Quicken Loans, Detroit, said Tuesday that home values assigned by appraisers were 1.93% lower than what homeowners estimated in June, according to the company's national Home Price Perception Index (HPPI). The difference between value perceptions from appraisers and owners has slightly widened since May, when appraised values were 1.89% lower than expected.
Home valuations across the country rose in June, as reported by the Quicken Loans Home Value Index (HVI). The average home appraisal increased 0.84% since May and posted a 4.47% rise since June 2015.
"Perception is everything. It can make or break a home sale or mortgage refinance," said Bob Walters, Quicken Loans chief economist Bob Walters. "That's why it's so important for homeowners to realize how they perceive their home's value could vary widely from how an appraiser views it. If the estimate is lower by just a few percentage points, the buyer could need to bring as much as another several thousand dollars to the table to avoid having to restructure the loan."

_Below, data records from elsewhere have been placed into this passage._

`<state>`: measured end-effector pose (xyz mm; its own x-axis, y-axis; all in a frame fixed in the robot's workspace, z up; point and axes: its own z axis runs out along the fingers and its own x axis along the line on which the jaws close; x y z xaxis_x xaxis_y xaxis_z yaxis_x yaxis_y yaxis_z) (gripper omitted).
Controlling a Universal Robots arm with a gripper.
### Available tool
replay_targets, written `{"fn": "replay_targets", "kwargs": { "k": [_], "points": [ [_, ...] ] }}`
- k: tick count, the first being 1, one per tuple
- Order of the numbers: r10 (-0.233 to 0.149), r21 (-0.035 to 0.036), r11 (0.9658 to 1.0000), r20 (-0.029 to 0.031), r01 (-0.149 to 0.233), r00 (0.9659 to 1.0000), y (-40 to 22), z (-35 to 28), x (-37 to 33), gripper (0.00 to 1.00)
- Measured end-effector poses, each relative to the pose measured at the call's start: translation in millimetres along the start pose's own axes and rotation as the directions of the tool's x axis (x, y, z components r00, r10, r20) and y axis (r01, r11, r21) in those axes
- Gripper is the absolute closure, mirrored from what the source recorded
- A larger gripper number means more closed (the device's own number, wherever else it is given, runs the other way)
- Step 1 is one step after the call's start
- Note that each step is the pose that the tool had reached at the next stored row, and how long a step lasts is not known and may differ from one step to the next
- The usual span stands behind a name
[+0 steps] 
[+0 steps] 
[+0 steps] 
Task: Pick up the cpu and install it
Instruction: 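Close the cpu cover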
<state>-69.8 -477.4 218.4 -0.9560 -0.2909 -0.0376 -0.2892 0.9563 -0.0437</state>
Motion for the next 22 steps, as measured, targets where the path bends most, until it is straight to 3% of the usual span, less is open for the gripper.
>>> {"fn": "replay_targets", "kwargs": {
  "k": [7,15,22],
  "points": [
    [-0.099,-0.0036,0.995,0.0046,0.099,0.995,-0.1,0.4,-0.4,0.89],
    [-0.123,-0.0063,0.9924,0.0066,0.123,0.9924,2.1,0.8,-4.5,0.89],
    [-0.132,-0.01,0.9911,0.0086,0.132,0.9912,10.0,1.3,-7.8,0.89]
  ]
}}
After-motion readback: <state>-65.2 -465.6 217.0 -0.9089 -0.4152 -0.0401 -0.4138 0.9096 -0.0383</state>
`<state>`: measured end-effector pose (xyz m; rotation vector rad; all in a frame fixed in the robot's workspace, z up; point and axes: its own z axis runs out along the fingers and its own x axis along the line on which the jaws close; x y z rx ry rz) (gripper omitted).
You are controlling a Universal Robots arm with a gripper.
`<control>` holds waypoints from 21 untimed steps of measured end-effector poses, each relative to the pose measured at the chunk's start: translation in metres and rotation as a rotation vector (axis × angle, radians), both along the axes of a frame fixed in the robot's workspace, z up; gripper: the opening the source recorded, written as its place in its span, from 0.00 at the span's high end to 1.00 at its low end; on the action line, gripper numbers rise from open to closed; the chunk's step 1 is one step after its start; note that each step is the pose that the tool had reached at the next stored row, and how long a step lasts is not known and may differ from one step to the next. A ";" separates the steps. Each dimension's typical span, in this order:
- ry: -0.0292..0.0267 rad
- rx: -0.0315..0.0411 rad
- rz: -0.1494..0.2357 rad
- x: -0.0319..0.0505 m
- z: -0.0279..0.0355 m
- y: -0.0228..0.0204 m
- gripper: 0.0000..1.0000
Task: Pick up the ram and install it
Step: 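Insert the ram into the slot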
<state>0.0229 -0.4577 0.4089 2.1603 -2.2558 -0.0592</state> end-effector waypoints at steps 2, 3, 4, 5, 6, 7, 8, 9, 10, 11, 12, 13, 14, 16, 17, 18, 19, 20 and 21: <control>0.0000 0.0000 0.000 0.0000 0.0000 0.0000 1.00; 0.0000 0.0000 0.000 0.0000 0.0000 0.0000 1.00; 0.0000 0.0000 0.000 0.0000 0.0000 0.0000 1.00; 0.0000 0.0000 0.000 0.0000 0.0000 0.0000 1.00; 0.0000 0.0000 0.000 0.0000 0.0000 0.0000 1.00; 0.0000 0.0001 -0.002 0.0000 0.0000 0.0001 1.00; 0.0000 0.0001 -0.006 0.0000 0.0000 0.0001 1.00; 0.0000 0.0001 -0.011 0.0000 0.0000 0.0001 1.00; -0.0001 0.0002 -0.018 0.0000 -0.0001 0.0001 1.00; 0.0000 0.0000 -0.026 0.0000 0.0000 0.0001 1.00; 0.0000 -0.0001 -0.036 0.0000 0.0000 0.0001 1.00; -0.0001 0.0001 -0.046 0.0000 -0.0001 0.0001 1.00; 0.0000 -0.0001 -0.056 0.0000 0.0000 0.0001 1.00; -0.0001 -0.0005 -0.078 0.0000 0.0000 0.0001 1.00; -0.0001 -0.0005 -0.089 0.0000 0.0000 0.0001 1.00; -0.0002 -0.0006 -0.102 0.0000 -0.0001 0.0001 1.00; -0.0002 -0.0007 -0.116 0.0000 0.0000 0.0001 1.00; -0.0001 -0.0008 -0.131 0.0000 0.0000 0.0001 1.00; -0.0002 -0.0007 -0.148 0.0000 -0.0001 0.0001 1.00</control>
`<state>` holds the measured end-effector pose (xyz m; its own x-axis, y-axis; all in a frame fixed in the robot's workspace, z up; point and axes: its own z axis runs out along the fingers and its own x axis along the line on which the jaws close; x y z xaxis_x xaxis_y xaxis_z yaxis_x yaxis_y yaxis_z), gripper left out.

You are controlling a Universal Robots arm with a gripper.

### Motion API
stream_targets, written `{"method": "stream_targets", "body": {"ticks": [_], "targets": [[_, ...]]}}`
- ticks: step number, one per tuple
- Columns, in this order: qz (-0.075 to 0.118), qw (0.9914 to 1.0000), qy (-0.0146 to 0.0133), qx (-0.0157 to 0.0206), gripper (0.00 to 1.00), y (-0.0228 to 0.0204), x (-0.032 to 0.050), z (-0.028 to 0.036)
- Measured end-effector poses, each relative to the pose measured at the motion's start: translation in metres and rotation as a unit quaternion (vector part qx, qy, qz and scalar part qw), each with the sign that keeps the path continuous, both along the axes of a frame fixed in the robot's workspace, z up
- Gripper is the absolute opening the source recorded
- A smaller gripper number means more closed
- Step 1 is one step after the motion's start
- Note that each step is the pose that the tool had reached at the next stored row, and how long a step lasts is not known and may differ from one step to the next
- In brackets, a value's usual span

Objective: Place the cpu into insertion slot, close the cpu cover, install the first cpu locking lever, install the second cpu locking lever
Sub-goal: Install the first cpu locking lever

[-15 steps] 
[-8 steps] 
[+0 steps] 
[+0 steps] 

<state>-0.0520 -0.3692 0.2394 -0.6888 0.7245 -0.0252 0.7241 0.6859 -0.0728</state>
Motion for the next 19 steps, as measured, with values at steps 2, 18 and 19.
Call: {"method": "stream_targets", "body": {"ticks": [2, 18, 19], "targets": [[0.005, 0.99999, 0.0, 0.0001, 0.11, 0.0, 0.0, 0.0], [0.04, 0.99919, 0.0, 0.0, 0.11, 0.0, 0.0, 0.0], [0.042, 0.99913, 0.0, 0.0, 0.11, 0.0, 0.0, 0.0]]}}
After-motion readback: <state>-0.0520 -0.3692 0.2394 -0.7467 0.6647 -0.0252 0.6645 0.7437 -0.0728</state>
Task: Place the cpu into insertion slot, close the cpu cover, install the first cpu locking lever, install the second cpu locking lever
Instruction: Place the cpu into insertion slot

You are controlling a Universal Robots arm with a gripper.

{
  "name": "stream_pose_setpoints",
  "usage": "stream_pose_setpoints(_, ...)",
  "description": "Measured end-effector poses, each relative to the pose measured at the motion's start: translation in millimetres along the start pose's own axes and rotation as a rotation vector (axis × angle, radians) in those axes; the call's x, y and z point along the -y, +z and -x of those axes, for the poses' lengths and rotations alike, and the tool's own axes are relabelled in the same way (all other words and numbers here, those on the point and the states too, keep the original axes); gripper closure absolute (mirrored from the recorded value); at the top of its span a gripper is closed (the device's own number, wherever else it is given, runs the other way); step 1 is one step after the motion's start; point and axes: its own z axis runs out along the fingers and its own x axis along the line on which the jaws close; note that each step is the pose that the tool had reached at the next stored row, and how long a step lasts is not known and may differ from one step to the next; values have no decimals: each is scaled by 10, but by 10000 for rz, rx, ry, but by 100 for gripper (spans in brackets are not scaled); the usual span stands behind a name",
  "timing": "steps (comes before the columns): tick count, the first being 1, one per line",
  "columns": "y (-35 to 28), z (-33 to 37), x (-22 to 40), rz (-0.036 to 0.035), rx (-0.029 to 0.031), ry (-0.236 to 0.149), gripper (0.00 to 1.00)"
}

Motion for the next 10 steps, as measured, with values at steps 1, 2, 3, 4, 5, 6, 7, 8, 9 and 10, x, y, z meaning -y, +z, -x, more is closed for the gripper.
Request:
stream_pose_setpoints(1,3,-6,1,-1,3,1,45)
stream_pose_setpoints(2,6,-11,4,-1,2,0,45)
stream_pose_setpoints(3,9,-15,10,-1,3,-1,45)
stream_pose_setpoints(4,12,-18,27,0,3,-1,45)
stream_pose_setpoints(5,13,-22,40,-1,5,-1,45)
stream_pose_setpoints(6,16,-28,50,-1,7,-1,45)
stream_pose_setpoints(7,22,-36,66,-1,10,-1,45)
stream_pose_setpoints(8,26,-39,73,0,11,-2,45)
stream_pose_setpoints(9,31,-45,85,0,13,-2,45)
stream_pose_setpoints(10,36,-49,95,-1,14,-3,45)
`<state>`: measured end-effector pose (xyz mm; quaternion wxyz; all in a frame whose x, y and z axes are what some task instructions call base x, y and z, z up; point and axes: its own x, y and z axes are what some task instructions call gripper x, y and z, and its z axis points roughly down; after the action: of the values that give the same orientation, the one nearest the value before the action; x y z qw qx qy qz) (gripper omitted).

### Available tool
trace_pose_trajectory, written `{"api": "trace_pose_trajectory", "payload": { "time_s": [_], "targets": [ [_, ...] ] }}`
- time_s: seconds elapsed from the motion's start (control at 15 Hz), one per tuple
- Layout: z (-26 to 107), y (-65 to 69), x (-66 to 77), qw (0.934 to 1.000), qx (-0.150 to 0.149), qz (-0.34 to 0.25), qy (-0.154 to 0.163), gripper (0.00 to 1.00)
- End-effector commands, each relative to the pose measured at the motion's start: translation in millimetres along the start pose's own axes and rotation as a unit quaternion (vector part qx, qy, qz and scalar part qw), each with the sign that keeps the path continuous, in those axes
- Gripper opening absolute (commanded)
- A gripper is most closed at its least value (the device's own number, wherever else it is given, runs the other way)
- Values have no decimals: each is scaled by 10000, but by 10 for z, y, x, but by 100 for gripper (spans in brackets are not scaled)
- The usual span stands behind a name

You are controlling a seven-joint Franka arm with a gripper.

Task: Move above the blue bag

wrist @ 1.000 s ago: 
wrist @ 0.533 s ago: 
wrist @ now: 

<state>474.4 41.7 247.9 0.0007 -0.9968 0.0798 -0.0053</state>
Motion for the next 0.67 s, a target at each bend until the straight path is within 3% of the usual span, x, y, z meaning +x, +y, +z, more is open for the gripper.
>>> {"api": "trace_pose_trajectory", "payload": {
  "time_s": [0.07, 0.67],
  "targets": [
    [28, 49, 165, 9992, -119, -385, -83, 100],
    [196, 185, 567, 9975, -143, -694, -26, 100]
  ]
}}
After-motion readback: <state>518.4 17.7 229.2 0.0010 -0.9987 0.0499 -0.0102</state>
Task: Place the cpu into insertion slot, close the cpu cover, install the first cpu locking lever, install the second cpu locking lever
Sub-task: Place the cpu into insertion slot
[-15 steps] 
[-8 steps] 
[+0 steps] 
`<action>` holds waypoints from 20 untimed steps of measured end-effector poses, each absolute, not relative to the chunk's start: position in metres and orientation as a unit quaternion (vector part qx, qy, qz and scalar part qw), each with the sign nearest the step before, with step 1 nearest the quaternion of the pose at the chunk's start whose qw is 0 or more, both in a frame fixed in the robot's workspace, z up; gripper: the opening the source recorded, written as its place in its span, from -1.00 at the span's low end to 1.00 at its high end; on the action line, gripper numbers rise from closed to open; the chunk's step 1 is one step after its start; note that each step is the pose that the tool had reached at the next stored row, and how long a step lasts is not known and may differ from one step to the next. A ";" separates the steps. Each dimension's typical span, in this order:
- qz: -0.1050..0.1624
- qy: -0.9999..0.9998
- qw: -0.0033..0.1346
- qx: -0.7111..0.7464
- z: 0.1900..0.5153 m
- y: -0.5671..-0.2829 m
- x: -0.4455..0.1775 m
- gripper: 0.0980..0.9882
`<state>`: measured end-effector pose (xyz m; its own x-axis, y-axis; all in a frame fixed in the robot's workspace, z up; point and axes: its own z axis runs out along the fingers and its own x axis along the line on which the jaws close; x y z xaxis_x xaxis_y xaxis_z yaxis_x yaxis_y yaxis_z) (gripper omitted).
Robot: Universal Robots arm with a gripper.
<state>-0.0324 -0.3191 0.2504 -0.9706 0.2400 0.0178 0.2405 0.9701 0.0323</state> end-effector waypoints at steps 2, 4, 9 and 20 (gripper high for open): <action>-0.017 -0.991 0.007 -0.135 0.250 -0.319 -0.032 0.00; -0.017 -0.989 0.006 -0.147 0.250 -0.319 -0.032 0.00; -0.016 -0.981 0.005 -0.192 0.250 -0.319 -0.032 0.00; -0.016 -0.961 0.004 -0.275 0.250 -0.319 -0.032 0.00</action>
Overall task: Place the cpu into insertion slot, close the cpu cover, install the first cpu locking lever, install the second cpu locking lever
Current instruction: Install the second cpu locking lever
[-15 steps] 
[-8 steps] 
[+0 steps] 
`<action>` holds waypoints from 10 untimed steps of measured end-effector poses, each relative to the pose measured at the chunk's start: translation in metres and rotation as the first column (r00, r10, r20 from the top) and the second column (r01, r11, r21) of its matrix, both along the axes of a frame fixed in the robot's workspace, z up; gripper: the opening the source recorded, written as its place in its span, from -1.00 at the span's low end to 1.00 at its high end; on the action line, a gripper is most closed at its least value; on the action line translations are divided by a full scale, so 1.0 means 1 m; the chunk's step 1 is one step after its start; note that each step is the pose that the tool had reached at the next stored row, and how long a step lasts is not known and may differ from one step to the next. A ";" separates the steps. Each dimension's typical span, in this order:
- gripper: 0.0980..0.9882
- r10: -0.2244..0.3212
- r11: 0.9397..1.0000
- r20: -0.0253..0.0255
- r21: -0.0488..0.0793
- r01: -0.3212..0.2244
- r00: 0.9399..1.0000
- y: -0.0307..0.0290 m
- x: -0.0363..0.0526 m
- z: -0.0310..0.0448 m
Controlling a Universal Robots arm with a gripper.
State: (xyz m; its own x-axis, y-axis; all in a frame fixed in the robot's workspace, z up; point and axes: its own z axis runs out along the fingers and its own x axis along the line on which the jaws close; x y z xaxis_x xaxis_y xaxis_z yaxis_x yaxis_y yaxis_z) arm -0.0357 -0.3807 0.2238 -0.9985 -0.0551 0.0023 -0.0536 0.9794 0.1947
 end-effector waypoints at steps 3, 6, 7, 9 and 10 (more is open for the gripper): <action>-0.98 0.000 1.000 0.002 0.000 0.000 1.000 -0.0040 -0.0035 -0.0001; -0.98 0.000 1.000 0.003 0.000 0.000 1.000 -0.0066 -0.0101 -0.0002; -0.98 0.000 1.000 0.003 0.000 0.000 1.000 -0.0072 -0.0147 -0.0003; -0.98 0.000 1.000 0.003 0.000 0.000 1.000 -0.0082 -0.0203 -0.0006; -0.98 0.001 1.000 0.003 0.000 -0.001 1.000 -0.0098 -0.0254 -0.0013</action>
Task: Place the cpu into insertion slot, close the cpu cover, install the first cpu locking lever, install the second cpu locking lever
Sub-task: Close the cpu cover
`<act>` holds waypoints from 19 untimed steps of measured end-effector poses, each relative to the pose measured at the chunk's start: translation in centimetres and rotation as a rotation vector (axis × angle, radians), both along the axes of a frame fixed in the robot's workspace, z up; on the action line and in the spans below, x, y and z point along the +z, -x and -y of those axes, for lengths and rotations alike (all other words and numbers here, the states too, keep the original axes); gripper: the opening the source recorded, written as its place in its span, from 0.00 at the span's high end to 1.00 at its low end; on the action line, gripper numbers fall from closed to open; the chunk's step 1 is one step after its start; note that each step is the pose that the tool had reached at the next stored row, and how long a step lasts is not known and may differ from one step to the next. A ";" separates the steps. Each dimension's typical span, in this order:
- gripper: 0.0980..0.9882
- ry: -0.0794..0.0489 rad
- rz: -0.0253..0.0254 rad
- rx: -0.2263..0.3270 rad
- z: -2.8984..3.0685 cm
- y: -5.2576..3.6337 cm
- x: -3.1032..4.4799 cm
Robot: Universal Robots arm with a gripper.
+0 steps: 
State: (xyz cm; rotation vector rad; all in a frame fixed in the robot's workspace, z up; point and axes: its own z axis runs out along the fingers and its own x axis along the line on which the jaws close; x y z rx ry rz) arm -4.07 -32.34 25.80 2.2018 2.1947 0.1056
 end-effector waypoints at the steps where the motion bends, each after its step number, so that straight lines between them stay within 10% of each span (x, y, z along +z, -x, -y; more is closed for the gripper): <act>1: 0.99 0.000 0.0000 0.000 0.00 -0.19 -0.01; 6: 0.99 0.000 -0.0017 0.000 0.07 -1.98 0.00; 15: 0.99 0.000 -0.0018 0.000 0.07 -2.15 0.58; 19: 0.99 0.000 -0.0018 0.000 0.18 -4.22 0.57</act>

Continuing the slow upward march, appraised values rose by 0.84% from May to June - as measured by the national HVI. Home values are making stronger annual gains, rising 4.47% since June 2015. The regional data shows equally robust growth. Each of the four regions measured displayed modest monthly gains and more meaningful year-over-year growth. The West remains the leader with a 5.84% annual increase in appraised value. The Northeast posted the smallest increase with a rise of 2.07% since last year.
"Nationally, home value increases are well within the healthy range," said Walters. "Although, the variances across the country can influence owners' perception. Owners in the West, where appraised values are rising more quickly, tend to underestimate their home's value. The opposite is true for those in the Northeast, with appraised values showing slower growth."